** What the task requires **
Each line below must be reproduced exactly, though the pictures are to be dropped.

======== Information provided ========

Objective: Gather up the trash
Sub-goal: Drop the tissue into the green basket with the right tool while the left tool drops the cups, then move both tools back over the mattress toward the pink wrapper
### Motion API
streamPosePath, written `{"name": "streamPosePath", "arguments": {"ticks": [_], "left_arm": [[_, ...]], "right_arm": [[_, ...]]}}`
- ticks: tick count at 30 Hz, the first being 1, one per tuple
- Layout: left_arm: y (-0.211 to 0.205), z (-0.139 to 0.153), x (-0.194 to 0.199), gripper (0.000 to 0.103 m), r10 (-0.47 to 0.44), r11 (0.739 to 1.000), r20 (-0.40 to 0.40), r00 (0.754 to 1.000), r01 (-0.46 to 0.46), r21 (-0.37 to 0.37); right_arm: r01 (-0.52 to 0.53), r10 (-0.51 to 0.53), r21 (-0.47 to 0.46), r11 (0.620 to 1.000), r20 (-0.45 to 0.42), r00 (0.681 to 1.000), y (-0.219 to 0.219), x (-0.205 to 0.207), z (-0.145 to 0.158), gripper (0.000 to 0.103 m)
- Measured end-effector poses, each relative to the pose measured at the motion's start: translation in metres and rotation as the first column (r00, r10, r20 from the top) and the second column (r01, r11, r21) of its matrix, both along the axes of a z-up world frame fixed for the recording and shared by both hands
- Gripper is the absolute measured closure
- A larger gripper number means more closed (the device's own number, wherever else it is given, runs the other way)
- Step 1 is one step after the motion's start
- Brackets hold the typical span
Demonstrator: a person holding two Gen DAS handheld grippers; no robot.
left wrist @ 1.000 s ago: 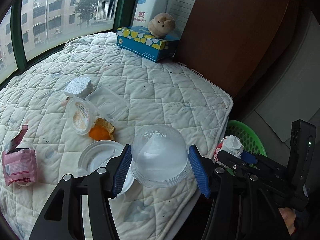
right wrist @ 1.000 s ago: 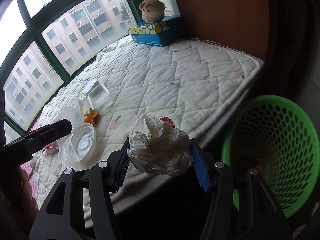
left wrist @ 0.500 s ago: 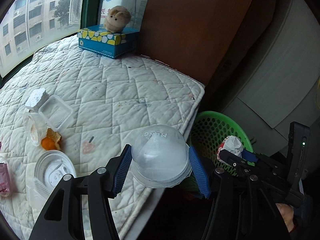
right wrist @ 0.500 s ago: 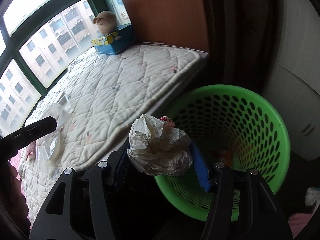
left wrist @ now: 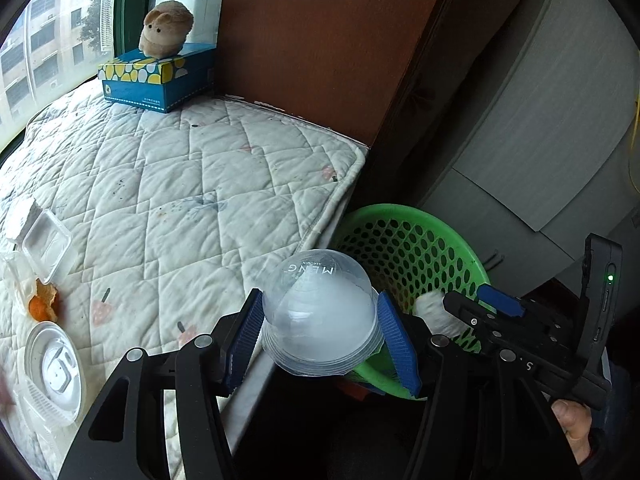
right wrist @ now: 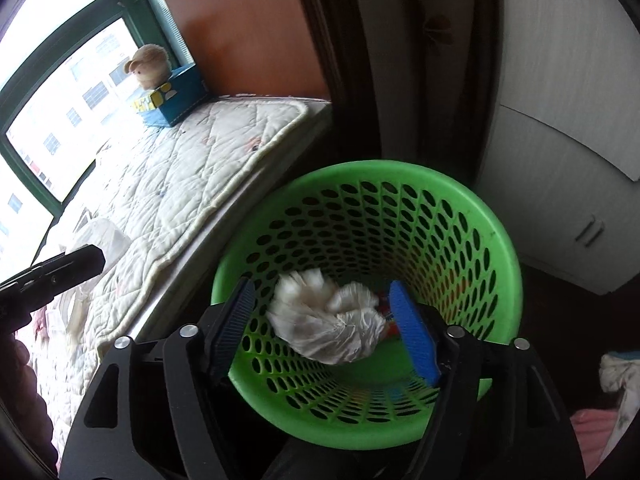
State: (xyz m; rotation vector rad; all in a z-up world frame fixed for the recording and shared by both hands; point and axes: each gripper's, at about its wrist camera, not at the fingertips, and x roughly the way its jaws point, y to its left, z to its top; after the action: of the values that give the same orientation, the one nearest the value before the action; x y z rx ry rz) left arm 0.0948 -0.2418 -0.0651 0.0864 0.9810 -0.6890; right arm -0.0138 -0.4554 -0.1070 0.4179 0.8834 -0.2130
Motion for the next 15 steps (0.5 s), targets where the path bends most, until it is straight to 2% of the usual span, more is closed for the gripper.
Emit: {"name": "streamPosePath", "arguments": {"ticks": [15], "left_arm": [[-0.058, -0.03, -0.012, 0.046, -0.077, 0.995, -0.042, 0.996, 0.08, 0.066]], "right_arm": [[0.083, -0.083, 0.003, 0.997, 0.064, 0.994, -0.031, -0.036, 0.016, 0.031]]}}
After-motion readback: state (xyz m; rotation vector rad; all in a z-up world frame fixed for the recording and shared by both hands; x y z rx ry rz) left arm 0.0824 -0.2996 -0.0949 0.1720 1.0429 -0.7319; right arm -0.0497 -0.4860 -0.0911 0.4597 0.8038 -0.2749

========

** Your response **
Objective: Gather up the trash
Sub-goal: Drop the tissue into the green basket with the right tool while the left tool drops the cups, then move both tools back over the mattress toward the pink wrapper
### Motion API
streamPosePath, written `{"name": "streamPosePath", "arguments": {"ticks": [_], "left_arm": [[_, ...]], "right_arm": [[_, ...]]}}`
- ticks: tick count at 30 Hz, the first being 1, one per tuple
- Layout: left_arm: y (-0.211 to 0.205), z (-0.139 to 0.153), x (-0.194 to 0.199), gripper (0.000 to 0.103 m), r10 (-0.47 to 0.44), r11 (0.739 to 1.000), r20 (-0.40 to 0.40), r00 (0.754 to 1.000), r01 (-0.46 to 0.46), r21 (-0.37 to 0.37); right_arm: r01 (-0.52 to 0.53), r10 (-0.51 to 0.53), r21 (-0.47 to 0.46), r11 (0.620 to 1.000), r20 (-0.45 to 0.42), r00 (0.681 to 1.000), y (-0.219 to 0.219), x (-0.205 to 0.207), z (-0.145 to 0.158), gripper (0.000 to 0.103 m)
- Measured end-effector poses, each relative to the pose measured at the motion's start: translation in metres and rotation as the first column (r00, r10, r20 from the top) and the second column (r01, r11, r21) of its matrix, both along the axes of a z-up world frame fixed for the recording and shared by both hands
- Gripper is the absolute measured closure
- A larger gripper number means more closed (the device's own number, wherever else it is given, runs the other way)
- Step 1 is one step after the motion's start
- Brackets hold the typical span
Demonstrator: a person holding two Gen DAS handheld grippers; no robot.
left wrist @ 1.000 s ago: 
right wrist @ 1.000 s ago: 
left wrist @ 0.500 s ago: 
right wrist @ 0.500 s ago: 
left wrist @ now: 
right wrist @ now: 
State: (xyz m; rotation vector rad; all in a z-up world frame fixed for the recording and shared by both hands; point and axes: each gripper's, at about its wrist camera, not at the fingertips, and x roughly the way its jaws point, y to its left, z to its top; after the action: of the values that give the same orientation, the one nearest the value before the action; x y z rx ry rz) left arm 0.0948 -0.2418 -0.0651 0.0864 0.9810 -0.6890; right arm -0.0138 -0.4554 -0.1070 0.4179 0.8834 -0.2130
Motion for the next 15 steps (0.5 s), targets where the path bends most, until it is straight to 2% of the usual span, more is closed for the gripper.
Emit: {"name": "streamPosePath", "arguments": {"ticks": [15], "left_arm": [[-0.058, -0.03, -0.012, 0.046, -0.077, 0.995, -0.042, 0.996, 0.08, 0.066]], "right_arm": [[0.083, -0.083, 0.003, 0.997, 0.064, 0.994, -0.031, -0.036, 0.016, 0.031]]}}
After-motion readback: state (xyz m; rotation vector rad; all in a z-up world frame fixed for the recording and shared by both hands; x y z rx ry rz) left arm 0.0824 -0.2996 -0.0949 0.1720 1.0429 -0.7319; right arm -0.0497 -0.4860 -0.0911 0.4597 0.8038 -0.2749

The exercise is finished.